----- SUPPLIED INFORMATION -----
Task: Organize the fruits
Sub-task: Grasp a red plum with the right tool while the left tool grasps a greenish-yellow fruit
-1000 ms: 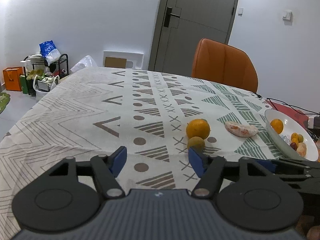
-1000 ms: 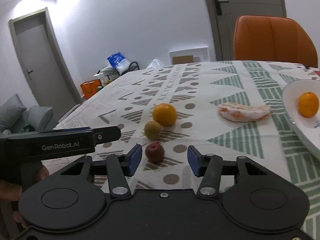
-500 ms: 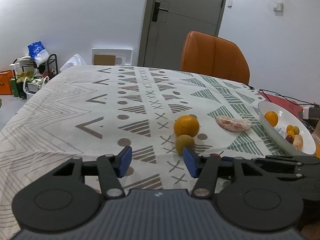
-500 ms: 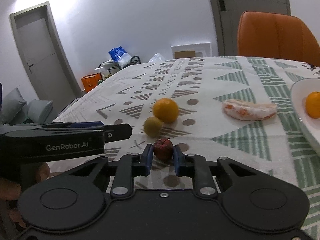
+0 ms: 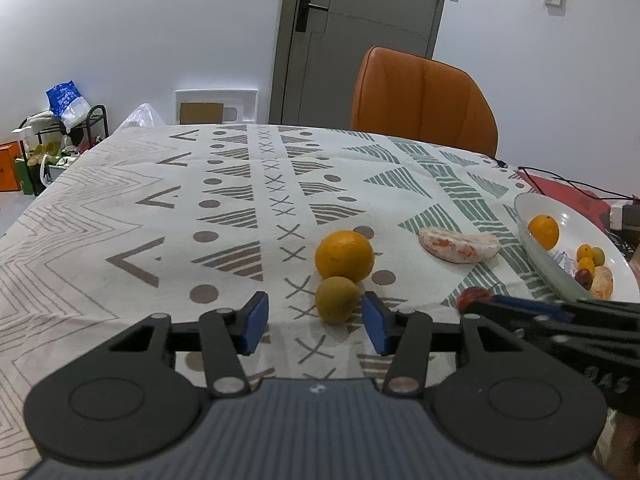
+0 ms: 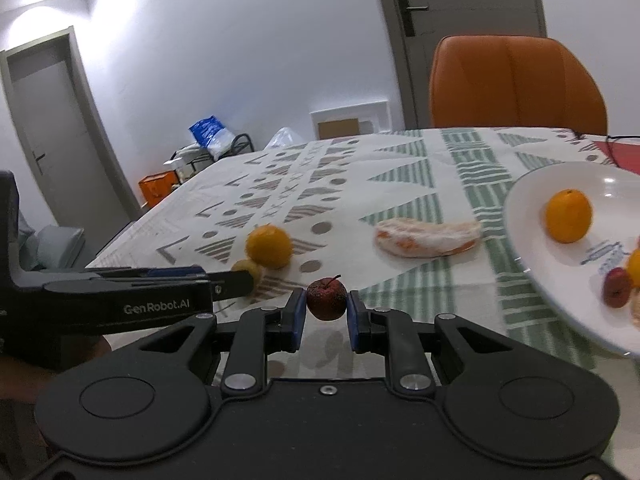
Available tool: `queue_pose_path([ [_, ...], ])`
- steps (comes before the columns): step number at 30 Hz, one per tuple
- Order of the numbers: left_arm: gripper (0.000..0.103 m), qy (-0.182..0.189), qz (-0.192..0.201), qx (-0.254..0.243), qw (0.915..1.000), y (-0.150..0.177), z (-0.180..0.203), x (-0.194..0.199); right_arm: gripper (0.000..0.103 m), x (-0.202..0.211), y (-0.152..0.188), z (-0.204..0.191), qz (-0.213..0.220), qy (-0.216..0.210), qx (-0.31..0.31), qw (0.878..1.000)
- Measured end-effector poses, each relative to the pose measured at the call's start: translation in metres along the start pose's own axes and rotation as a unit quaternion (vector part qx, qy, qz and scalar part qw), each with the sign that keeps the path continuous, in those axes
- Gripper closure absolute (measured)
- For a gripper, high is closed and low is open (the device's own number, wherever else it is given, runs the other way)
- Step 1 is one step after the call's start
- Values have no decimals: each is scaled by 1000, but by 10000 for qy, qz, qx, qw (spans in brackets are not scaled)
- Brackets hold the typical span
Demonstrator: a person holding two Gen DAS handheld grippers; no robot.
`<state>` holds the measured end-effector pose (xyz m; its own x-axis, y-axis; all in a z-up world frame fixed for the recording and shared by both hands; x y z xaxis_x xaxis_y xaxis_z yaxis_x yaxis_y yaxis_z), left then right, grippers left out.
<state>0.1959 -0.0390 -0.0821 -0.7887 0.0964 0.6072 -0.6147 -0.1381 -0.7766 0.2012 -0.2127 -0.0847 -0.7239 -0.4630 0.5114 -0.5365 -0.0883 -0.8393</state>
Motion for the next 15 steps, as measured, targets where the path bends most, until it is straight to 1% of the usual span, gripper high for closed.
queue_pose_path([
  [5,54,-49,10,-27,10000,-2,8,-7,83,12,-4,15,161,152,-92,9997],
  [6,61,-45,11,-18,10000,-2,9,-9,83,14,-5,18,191,185,-112,9996],
  [7,65,-27,-21,17,10000,-2,10,-12,83,16,-5,21,215,221,-133,9994],
  [8,75,10,-67,67,10000,-1,11,-14,83,18,-6,24,243,258,-159,9992],
  [9,79,20,-58,95,9999,-1,11,-16,83,21,-6,27,272,295,-192,9990],
  [10,79,8,-36,84,10000,-2,13,-16,83,23,-6,30,296,327,-219,9988],
  [15,79,186,54,-23,9998,-2,27,-12,83,36,-7,47,426,481,-360,9973],
])
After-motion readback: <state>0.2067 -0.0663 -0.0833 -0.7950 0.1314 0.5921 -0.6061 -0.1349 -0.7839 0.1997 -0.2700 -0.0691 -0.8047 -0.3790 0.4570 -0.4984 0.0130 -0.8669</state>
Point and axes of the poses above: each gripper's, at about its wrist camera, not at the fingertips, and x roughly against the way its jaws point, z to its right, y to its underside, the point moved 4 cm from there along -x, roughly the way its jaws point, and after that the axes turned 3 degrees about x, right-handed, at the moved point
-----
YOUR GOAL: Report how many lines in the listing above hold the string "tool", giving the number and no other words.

TASK SOLUTION: 2